PROBLEM REQUIREMENTS:
Go through the material below, count the lines with the word "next", and reply with the count alone.
=== Begin Enclosure ===
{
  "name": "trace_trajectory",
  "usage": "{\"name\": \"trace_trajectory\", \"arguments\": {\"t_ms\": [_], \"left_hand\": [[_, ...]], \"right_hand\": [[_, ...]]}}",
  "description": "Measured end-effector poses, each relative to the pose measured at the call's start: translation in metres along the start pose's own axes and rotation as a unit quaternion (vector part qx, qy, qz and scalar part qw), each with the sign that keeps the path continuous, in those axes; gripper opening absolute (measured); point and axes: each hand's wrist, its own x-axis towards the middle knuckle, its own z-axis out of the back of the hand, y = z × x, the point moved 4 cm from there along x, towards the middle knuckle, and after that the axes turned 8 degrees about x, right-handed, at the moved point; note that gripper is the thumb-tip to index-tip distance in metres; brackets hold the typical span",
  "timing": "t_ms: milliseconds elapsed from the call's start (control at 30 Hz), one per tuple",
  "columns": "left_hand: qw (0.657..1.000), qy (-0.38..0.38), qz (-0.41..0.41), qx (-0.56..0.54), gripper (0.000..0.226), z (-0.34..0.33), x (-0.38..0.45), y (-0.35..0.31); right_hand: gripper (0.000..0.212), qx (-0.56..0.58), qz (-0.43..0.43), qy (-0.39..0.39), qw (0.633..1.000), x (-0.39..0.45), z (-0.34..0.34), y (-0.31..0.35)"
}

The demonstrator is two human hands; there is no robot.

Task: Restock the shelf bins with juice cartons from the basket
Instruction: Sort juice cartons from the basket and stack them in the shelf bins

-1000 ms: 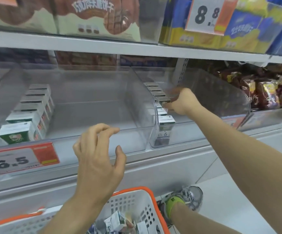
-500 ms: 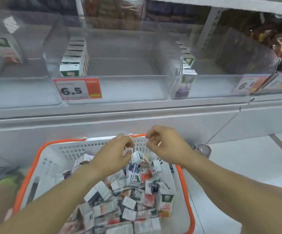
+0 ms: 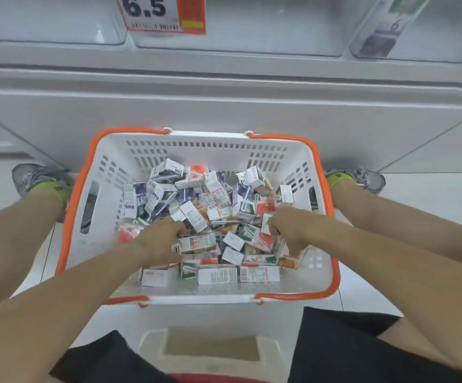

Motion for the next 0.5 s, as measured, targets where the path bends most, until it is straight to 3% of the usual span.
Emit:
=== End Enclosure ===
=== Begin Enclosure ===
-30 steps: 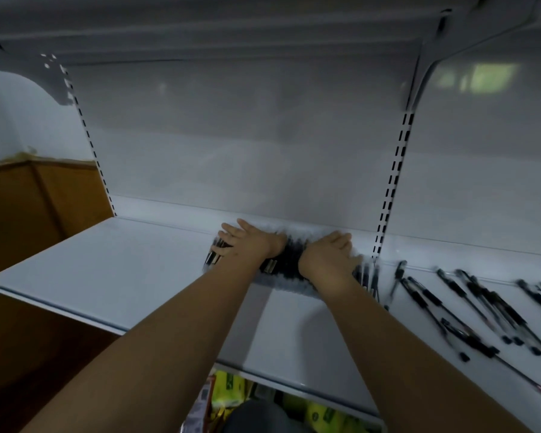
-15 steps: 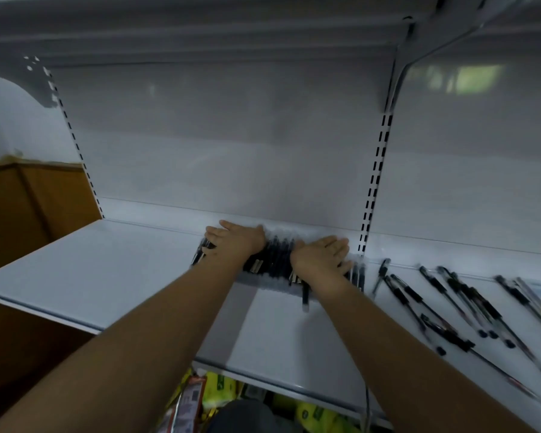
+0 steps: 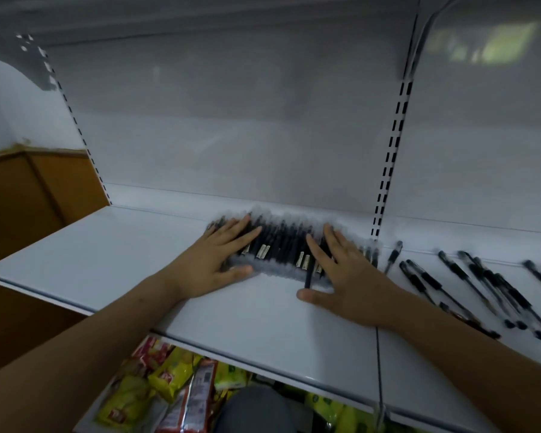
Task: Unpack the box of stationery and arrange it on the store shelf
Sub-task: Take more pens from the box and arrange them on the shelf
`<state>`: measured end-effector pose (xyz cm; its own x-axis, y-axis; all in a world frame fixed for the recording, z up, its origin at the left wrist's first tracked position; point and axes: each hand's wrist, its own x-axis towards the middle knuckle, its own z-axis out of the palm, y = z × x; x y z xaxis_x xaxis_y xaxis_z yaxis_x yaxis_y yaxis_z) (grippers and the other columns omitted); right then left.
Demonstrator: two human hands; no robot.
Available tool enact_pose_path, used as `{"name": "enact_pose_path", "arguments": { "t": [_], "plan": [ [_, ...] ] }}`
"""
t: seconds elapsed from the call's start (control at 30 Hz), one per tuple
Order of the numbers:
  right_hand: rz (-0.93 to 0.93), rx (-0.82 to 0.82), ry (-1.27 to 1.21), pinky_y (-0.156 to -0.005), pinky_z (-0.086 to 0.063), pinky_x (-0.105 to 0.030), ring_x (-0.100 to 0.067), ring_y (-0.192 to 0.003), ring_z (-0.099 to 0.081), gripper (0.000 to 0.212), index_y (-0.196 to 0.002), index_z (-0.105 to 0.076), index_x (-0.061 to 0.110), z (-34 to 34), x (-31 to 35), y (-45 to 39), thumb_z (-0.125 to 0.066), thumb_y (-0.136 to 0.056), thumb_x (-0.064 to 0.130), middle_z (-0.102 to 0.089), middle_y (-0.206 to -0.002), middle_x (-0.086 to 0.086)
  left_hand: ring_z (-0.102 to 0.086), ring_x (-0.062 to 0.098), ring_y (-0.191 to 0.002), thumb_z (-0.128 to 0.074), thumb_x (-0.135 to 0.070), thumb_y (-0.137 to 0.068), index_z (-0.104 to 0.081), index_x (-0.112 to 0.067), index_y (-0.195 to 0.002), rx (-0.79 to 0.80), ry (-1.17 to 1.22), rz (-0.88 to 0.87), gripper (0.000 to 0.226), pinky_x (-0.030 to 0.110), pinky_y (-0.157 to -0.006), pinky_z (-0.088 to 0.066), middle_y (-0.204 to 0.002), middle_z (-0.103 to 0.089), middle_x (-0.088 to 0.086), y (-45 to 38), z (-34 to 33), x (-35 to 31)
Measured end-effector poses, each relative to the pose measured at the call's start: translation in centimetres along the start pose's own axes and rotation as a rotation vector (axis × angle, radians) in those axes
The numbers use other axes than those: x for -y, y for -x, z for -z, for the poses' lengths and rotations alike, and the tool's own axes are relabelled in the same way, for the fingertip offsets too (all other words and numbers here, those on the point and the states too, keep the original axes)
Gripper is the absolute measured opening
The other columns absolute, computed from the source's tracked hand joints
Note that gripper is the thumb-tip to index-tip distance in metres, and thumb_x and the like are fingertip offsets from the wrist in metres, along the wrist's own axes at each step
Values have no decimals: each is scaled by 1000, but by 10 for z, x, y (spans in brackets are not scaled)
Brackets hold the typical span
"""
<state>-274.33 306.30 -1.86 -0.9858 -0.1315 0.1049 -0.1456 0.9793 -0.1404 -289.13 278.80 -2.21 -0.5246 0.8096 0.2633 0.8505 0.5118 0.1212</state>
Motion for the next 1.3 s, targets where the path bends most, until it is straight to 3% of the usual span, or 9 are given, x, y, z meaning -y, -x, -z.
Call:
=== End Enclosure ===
TASK OUTPUT:
2